Maybe it was the 35 C heat here on Mexico’s Baja Peninsula. Maybe it was the pressure of the crisis he faces back home.

Whatever it was, when I asked European Commission president Jose Manuel Barroso here Monday why Canada should risk its financial good name to bail out European banks, Barroso blew a diplomatic gasket.

“We are extremely open and we are engaging our partners but we are certainly not coming here to receive lessons from nobody,” he harrumphed.

That “nobody” is apparently our PM. How dare a mere Canadian politician offer criticism of the European Union, the greatest political achievement of mankind?

In Barroso’s eyes, the fiscal crisis in Europe is not even Europe’s fault. It is the victim in all of this.
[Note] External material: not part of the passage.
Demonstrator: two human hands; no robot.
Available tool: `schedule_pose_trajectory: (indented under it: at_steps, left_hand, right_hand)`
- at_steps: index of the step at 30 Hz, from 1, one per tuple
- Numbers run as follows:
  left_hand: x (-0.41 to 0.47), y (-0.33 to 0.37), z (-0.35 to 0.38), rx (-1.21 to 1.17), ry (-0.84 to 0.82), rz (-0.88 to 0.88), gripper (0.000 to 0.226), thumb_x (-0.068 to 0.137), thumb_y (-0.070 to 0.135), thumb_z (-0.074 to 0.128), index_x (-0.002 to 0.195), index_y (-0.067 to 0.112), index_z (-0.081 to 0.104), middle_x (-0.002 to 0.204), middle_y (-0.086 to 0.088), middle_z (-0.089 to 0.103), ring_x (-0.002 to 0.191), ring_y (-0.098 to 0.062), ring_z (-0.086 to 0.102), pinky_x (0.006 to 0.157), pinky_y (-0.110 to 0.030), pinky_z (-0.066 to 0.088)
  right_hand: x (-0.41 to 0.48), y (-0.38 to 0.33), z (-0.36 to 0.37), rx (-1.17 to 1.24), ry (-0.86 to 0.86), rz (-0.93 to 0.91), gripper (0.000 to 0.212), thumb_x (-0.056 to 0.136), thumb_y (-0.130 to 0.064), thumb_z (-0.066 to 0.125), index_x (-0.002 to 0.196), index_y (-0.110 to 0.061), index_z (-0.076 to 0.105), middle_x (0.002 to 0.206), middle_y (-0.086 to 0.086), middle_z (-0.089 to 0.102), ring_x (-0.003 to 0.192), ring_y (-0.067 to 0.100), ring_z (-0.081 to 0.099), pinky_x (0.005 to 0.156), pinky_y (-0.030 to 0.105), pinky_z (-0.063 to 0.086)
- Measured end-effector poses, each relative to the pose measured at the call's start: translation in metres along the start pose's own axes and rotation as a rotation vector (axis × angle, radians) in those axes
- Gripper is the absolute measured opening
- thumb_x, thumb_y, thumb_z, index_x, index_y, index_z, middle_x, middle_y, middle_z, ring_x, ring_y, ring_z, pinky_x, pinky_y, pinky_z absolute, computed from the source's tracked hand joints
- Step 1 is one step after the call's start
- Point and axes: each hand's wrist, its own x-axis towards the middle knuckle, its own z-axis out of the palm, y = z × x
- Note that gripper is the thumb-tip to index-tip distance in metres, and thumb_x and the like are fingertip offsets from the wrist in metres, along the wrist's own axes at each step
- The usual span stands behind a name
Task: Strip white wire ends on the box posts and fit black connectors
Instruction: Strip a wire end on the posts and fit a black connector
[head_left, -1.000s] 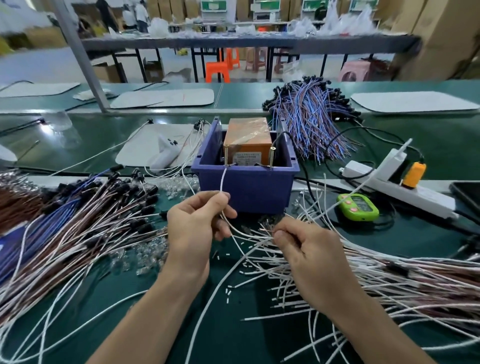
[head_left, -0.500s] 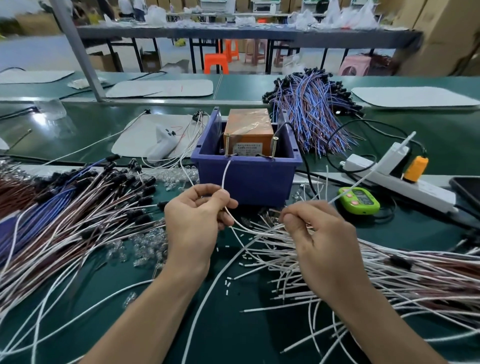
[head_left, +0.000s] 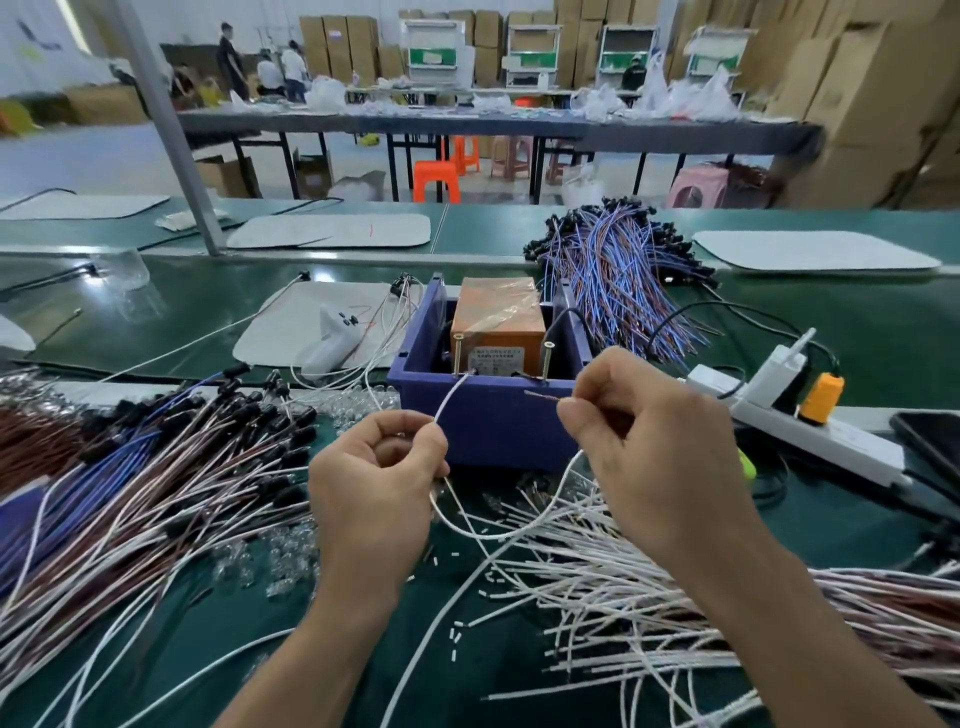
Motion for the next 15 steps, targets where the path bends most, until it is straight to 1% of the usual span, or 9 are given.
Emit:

For that reason, the rest of the world ought bail it out, even though, as Prime Minister Stephen Harper has noted, the so-called euro area of 27 countries is the single largest and wealthiest economic unit in the entire world.

Harper has told Barroso just that, saying that if Canada — or anyone else — is going to kick in to a US$430 billion pool administered by the International Monetary Fund, then Europe is going to have to release the chokehold it has had on the IMF.

And of course, no negotiation with the EU is complete without some hard-to-misunderstand threats from the Eurocrats:

But Barroso wasn’t finished. In the middle of his tirade, he trotted out a thinly veiled threat that a Canada-EU free-trade deal was at risk unless Harper comes to his senses and sends Canadian cash to the continent.

“We are trying to conclude an important agreement on trade with Canada. Why? Because all the other parts of the world look at Europe as a source of possible growth for them. And, in fact, they also have an interest. The sooner the situation is stabilized in Europe, the better for them,” he said.